– Генри Холлоуэй, – сказал он, как будто произносил не имя, а чьё- то будущее.
– Вы сказали, что я не отсюда, – ответил Генри.
– Всё ещё так думаю.
Он не спрашивал, зачем его позвали. Он пришёл. И этим сказал больше, чем мог бы сказать вопросами. Мужчины за столом переглянулись. Один встал, подошёл к буфету, достал оттуда коробку с карточной игрой. Бросил её на стол.
– Сыграй.
Генри сел. Он не знал правил. Но быстро понял суть. Не в картах было дело. А в наблюдении, в реакции, в тишине между действиями. Он проиграл первый круг. Выиграл третий. На пятом – один из мужчин бросил карты и сказал:
– Этот чертов мальчишка просто считывает нас.
Арчибальд усмехнулся.
– Вот именно.
Это не была вербовка. Это была оценка. Генри не задавал ни одного вопроса. Не смотрел в глаза слишком долго. Не пытался казаться кем- то. И в этом – он сразу стал нужным. На следующее утро ему дали первый «поручительский» заказ: передать свёрток человеку, имя которого не называли, в районе, где переулки шептали ночью. Генри сделал всё чётко. Вернулся без единого слова. На него не кричали, не хвалили. Просто снова дали задание. А потом ещё. И ещё.
Он начал ездить. Перевозить. Передавать. Узнавать. Вскоре его стали звать «тихий» – не потому что он не говорил, а потому что после него всё было расставлено по местам. Он никогда не делал грязную работу. Он организовывал. Проверял. Предугадывал. Он был мозгом, не руками. В этом мире, где каждый хотел быть страшным, он стал точным. Не ради власти. Не ради денег. А потому что в хаосе чужих решений он создавал порядок. Он умел быть там, где всё шаталось, и держать – не силой, а взглядом. Но он всё ещё возвращался в мастерскую. В выходные. В раннее утро. Там, где тикали часы. Где всё работало, если поставить правильно каждую деталь.

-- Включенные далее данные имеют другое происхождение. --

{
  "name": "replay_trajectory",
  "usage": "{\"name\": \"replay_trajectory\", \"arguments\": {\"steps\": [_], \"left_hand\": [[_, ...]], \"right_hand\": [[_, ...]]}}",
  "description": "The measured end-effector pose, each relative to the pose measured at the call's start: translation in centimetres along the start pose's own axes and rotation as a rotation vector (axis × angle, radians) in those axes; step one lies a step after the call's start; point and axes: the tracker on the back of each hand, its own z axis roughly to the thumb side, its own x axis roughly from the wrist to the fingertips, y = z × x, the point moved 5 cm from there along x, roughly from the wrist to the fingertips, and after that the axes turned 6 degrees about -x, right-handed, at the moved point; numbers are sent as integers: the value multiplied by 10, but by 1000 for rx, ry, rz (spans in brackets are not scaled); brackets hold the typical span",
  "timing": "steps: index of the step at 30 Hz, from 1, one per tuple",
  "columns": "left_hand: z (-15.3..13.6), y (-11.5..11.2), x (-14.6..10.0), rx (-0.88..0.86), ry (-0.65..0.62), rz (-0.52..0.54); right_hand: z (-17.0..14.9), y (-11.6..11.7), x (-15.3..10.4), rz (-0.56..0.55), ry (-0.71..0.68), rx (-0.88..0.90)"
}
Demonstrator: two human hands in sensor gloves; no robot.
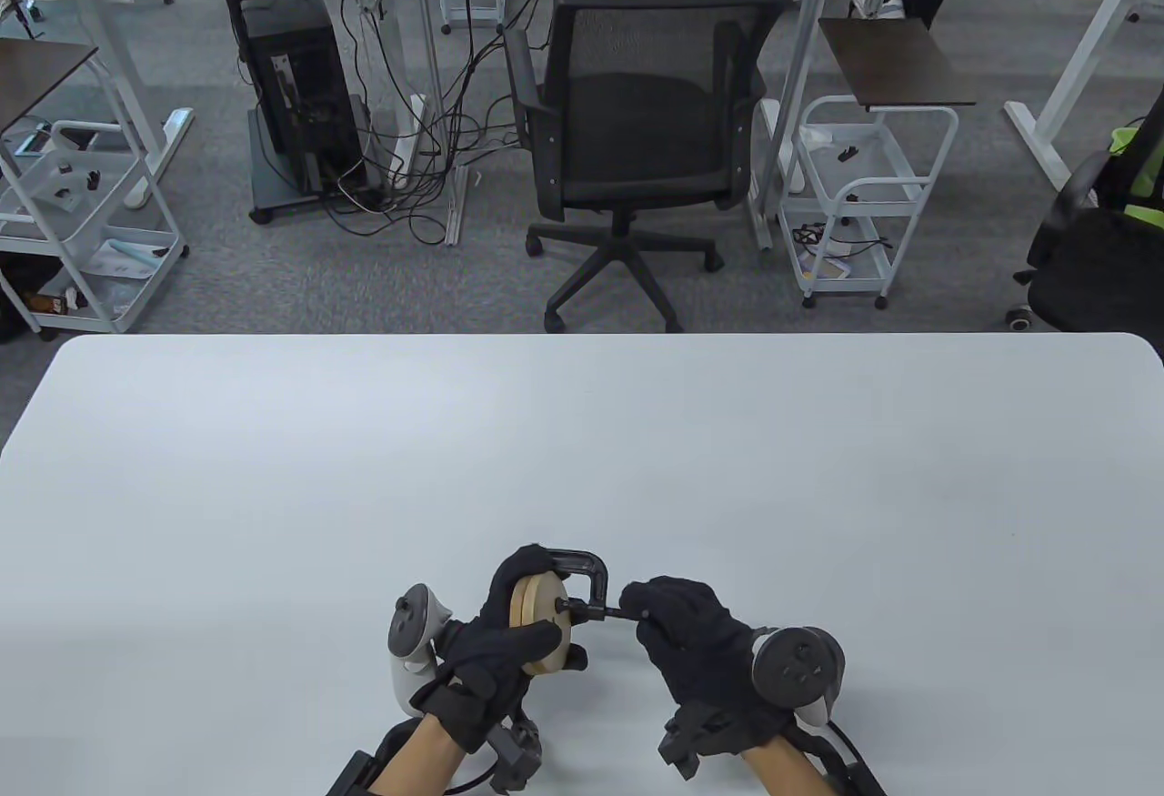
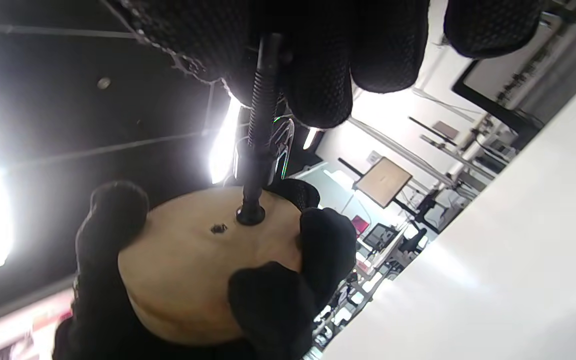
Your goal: Screw the clamp shut
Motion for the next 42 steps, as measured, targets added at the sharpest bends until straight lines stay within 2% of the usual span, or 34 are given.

Он заметил её не сразу. Точнее – увидел сразу, но понял позже. Как узнают запах, который казался давно забытым, или песню, слышанную в чьём- то детстве. Это было в дождливый октябрь. Он зашёл в книжный – спрятаться от сырости. Магазин был старый, пахнущий пылью, меловой бумагой и чернилами. На улице серели зонты, капли стекали по витрине, а внутри всё было как в коконе: тёпло, тускло, почти беззвучно. Она стояла у полки с классикой. Пальцы касались корешков книг, как будто она не искала, а слушала, кого из них позвать с собой. На ней было светлое пальто, и от дождя подол чуть потемнел. Волосы – в небрежном пучке. А на шее – тонкий шарф, как недосказанная фраза.
Она повернулась и посмотрела прямо на него. Не с интересом. С узнаваемостью. Как будто уже видела. Как будто знала, что он здесь будет. Он ничего не сказал. Просто подошёл. Взял с полки книгу, которая стояла рядом с той, что держала она. И сказал:
– В этой плохой перевод. Возьмите лучше вот эту.
И протянул другой том – чуть выше, с жёлтым кантом на корешке. Она посмотрела на него. Улыбнулась. Тепло. Без флирта. Без ожиданий. Просто… хорошо.
– Спасибо, – сказала она.
– Генри, – назвался он.
– Алель.
И в её голосе была музыка. Простая. Тёплая. Без пафоса. Он больше ничего не сказал. Они вышли почти одновременно. У дверей она повернулась и добавила:
– Я всегда берусь за перевод с жёлтым кантом.
И ушла. Он ещё долго стоял на месте, как будто всё в нём пыталось перевести её фразу на язык поступков.
Он не искал её. Но город – особенно такой, как Лондон – умеет сводить тех, кто должен пересечься. Через неделю после первой встречи он увидел её снова – на вокзале, в книжном киоске. Она листала газету и держала ту самую книгу с жёлтым кантом в другой руке. Он подошёл без слов. Она – обернулась, улыбнулась, как будто между ними уже было что- то, хоть и не сказанное.